TASK TO CARRY OUT: Everything in the listing below should be repeated verbatim, apart from the pictures.

DATA SEGMENT:
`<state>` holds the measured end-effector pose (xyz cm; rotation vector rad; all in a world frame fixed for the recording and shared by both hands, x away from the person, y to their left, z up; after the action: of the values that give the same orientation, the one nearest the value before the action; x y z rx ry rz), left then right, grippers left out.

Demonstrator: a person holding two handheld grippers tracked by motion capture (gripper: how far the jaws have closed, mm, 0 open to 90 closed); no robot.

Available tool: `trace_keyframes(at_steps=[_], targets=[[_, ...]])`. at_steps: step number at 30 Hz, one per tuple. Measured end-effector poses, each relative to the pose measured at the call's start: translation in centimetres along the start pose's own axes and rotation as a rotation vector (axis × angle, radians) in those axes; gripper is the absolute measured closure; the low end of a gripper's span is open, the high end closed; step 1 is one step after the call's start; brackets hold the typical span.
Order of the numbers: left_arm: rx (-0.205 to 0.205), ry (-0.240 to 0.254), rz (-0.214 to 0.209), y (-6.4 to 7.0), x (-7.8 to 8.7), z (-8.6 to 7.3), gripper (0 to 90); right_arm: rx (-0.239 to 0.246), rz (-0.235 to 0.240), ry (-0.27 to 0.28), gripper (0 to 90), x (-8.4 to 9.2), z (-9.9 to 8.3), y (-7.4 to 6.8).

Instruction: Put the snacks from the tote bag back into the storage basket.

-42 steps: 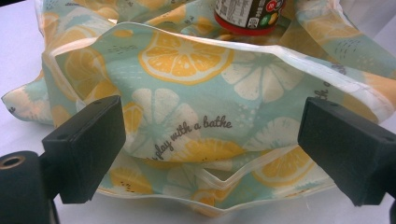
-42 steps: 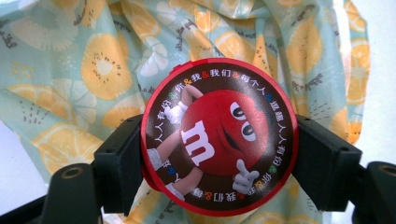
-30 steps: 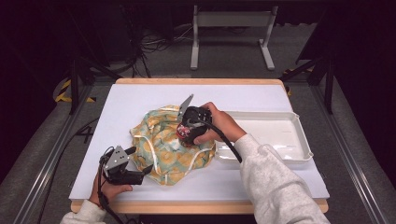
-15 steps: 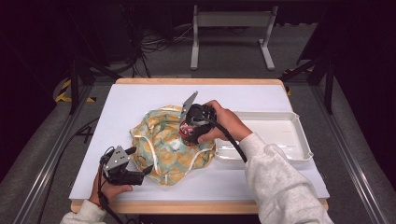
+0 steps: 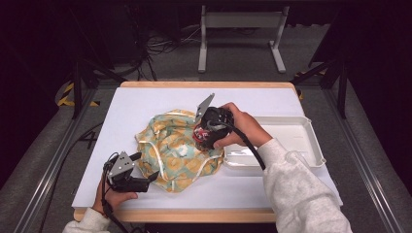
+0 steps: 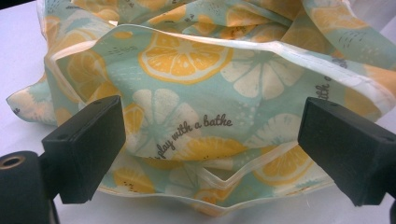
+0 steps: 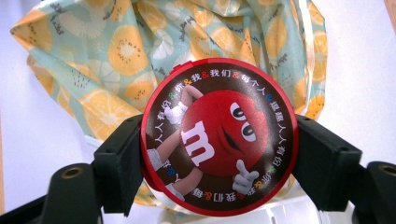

ANSWER TO THIS TASK:
`<state>` holds the measured end-effector pose (xyz cm; rotation vector rad; all in a world frame fixed for the recording and shared by both hands, x away from the person, y to their left, z up; after the action: of the values that give the same orientation, the one nearest the value before the action; x y z rx ry rz), left then right, grippers left out.

Demonstrator: a person holding two handheld grippers tracked by motion capture (gripper: how far the jaws have closed, mm, 0 open to 90 closed); no robot.

Available tool: `trace_keyframes(at_steps=[_], targets=[[_, ...]])`. at_steps: step number at 30 Hz, one per tuple. Measured end-effector poses, each relative to the pose measured at the call's start: translation in centimetres along the start pose's own axes and rotation as a rotation vector (axis × angle, radians) in those axes; gripper is the absolute measured closure; the low end of a gripper's span is open, the high end closed; step 1 is one step after the call's start; brackets hold the typical span.
Order of the numbers: left_arm: rx (-0.205 to 0.205), ry (-0.240 to 0.254), rz (-0.214 to 0.209), y (-6.4 to 7.0), x (-7.8 to 8.7), z (-8.6 to 7.3), gripper (0 to 90); right_arm: rx (-0.239 to 0.246), rz (-0.235 to 0.240), ry (-0.27 to 0.28), gripper (0 to 90), x (-8.4 to 9.2), z (-9.9 to 8.3), y (-7.4 to 6.8).

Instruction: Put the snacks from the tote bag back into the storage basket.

-42 steps: 
-42 steps: 
-30 steps: 
-15 steps: 
+0 steps: 
+0 steps: 
+0 steps: 

With this, the answer is done.